As of this writing, Ghana ranks as the 27th most polluted country in the world, facing significant challenges due to air pollution. Recognizing the crucial role of air quality monitoring, many African countries, including Ghana, are adopting low-cost air quality sensors.
The Sensor Evaluation and Training Centre for West Africa (Afri-SET), aims to use technology to address these challenges. Afri-SET engages with air quality sensor manufacturers, providing crucial evaluations tailored to the African context. Through evaluations of sensors and informed decision-making support, Afri-SET empowers governments and civil society for effective air quality management.

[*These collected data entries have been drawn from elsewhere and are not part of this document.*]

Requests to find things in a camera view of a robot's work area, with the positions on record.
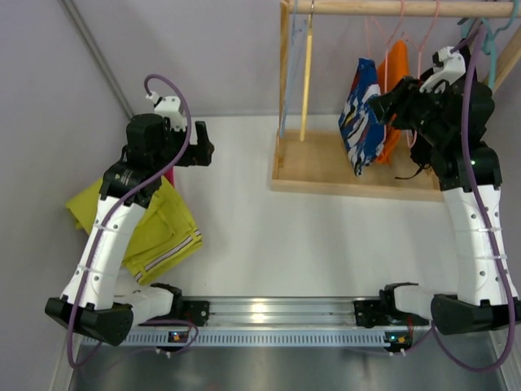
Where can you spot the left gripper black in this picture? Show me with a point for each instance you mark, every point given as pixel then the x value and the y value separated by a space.
pixel 199 147

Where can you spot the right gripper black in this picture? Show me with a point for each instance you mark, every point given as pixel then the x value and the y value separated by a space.
pixel 401 102

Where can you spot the blue patterned trousers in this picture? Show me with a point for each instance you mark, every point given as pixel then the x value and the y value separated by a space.
pixel 363 136

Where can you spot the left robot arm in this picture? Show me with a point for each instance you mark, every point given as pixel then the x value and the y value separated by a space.
pixel 89 306

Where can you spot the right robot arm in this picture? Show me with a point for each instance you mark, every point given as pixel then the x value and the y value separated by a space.
pixel 469 177

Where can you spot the black trousers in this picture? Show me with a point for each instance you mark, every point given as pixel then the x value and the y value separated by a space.
pixel 419 152

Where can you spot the yellow-green trousers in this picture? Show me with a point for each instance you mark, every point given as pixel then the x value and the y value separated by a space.
pixel 166 235

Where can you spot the teal hanger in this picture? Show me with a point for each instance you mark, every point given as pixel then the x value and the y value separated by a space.
pixel 501 64

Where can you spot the yellow hanger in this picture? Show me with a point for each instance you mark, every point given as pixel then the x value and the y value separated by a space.
pixel 307 73

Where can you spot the light blue hanger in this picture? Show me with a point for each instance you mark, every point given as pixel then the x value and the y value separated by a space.
pixel 292 61

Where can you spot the magenta cloth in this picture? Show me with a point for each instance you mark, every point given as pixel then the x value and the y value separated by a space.
pixel 169 176

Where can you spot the wooden clothes rack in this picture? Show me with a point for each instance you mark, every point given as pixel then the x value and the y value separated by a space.
pixel 319 164

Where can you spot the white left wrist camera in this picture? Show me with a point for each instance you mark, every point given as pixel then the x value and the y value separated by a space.
pixel 169 107

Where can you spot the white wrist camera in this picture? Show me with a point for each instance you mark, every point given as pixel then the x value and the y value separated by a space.
pixel 448 65
pixel 169 107

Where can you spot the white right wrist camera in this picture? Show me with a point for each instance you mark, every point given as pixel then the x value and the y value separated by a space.
pixel 448 65

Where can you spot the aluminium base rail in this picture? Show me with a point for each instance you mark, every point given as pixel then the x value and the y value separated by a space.
pixel 365 312

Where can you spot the slotted grey cable duct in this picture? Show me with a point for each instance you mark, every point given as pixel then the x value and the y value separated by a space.
pixel 218 337

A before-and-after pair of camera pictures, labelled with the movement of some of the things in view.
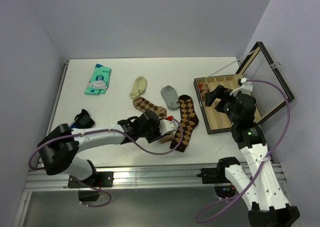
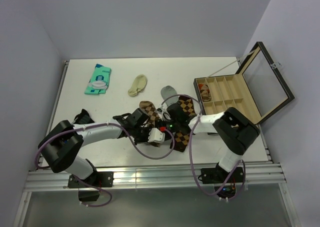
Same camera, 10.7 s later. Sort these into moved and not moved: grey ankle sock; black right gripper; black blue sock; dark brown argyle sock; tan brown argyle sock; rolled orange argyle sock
Moved: tan brown argyle sock; black right gripper
Not moved: dark brown argyle sock; grey ankle sock; rolled orange argyle sock; black blue sock
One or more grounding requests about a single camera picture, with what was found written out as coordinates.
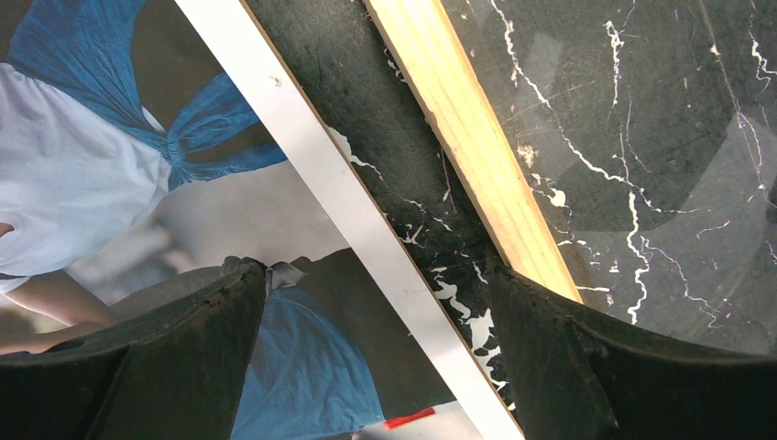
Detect light wooden picture frame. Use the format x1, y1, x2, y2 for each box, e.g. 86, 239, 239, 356
366, 1, 582, 303

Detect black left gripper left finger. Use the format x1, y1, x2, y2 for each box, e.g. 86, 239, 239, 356
1, 263, 266, 439

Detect colour street photo print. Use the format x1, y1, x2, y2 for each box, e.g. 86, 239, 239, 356
1, 1, 487, 439

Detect clear plastic cover sheet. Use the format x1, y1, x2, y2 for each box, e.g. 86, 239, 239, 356
443, 0, 776, 354

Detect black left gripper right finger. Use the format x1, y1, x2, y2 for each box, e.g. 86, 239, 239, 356
485, 264, 776, 439

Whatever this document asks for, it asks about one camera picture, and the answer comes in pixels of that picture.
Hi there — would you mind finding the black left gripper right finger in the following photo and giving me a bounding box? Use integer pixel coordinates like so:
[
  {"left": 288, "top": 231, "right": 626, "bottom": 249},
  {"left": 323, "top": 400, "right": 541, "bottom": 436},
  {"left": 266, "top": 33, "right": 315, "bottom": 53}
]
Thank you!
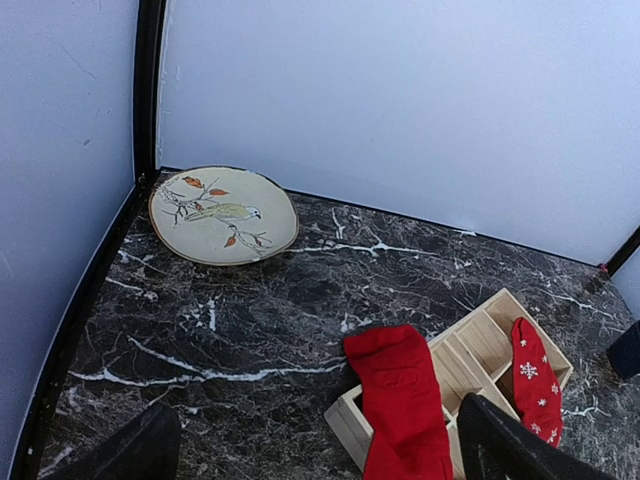
[{"left": 457, "top": 393, "right": 610, "bottom": 480}]

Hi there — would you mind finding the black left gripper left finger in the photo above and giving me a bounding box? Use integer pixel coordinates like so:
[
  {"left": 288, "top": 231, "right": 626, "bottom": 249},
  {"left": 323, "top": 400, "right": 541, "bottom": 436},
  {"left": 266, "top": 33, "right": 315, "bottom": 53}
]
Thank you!
[{"left": 48, "top": 404, "right": 181, "bottom": 480}]

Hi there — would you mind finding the red snowflake santa sock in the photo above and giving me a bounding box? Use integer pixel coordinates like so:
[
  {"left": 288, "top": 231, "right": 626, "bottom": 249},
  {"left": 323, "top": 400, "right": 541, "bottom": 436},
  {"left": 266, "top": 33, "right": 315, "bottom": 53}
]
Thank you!
[{"left": 511, "top": 317, "right": 564, "bottom": 447}]

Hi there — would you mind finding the plain red sock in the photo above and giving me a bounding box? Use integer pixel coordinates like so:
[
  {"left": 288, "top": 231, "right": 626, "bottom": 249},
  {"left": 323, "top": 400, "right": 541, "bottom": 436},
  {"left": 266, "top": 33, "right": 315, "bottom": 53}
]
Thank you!
[{"left": 343, "top": 325, "right": 453, "bottom": 479}]

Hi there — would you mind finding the wooden compartment tray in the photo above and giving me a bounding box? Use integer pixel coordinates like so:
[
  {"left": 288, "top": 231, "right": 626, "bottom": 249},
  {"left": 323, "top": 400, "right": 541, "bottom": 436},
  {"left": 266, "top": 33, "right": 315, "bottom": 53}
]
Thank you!
[{"left": 325, "top": 289, "right": 573, "bottom": 479}]

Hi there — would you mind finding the dark blue mug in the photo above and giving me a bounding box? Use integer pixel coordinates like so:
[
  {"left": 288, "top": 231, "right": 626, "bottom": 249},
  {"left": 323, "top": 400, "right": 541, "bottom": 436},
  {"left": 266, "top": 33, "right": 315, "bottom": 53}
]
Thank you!
[{"left": 606, "top": 321, "right": 640, "bottom": 380}]

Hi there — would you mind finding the bird painted ceramic plate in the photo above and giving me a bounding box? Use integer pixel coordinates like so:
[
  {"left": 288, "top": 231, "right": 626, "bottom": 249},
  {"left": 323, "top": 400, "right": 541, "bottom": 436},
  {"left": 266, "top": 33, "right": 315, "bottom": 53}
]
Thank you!
[{"left": 148, "top": 166, "right": 299, "bottom": 266}]

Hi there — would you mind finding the black right frame post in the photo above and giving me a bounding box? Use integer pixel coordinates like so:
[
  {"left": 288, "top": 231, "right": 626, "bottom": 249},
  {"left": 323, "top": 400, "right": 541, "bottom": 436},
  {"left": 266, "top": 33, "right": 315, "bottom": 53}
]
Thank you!
[{"left": 599, "top": 227, "right": 640, "bottom": 277}]

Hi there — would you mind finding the black frame post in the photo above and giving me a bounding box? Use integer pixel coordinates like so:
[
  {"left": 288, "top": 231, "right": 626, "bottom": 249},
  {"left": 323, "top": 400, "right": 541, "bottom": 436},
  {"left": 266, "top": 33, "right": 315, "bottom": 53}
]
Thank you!
[
  {"left": 599, "top": 227, "right": 640, "bottom": 277},
  {"left": 133, "top": 0, "right": 167, "bottom": 186}
]

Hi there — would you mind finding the black left frame post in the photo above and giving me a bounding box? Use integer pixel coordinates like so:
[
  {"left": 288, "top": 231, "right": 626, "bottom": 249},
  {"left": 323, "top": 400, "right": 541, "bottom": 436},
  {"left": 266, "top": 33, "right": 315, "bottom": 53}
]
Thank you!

On December 6th-8th 2023, the non-profit organization, Tech to the Rescue, in collaboration with AWS, organized the world’s largest Air Quality Hackathon – aimed at tackling one of the world’s most pressing health and environmental challenges, air pollution. More than 170 tech teams used the latest cloud, machine learning and artificial intelligence technologies to build 33 solutions. The solution addressed in this blog solves Afri-SET’s challenge and was ranked as the top 3 winning solutions.
This post presents a solution that uses a generative artificial intelligence (AI) to standardize air quality data from low-cost sensors in Africa, specifically addressing the air quality data integration problem of low-cost sensors. The solution harnesses the capabilities of generative AI, specifically Large Language Models (LLMs), to address the challenges posed by diverse sensor data and automatically generate Python functions based on various data formats. The fundamental objective is to build a manufacturer-agnostic database, leveraging generative AI’s ability to standardize sensor outputs, synchronize data, and facilitate precise corrections.
Current challenges
Afri-SET currently merges data from numerous sources, employing a bespoke approach for each of the sensor manufacturers. This manual synchronization process, hindered by disparate data formats, is resource-intensive, limiting the potential for widespread data orchestration. The platform, although functional, deals with CSV and JSON files containing hundreds of thousands of rows from various manufacturers, demanding substantial effort for data ingestion.
The objective is to automate data integration from various sensor manufacturers for Accra, Ghana, paving the way for scalability across West Africa. Despite the challenges, Afri-SET, with limited resources, envisions a comprehensive data management solution for stakeholders seeking sensor hosting on their platform, aiming to deliver accurate data from low-cost sensors. The attempt is disadvantaged by the current focus on data cleaning, diverting valuable skills away from building ML models for sensor calibration. Additionally, they aim to report corrected data from low-cost sensors, which requires information beyond specific pollutants.
The solution had the following requirements:
- Cloud hosting – The solution must reside on the cloud, ensuring scalability and accessibility.
- Automated data ingestion – An automated system is essential for recognizing and synchronizing new (unseen), diverse data formats with minimal human intervention.
- Format flexibility – The solution should accommodate both CSV and JSON inputs and be flexible on the formatting (any reasonable column names, units of measure, any nested structure, or malformed CSV such as missing columns or extra columns)
- Golden copy preservation – Retaining an untouched copy of the data is imperative for reference and validation purposes.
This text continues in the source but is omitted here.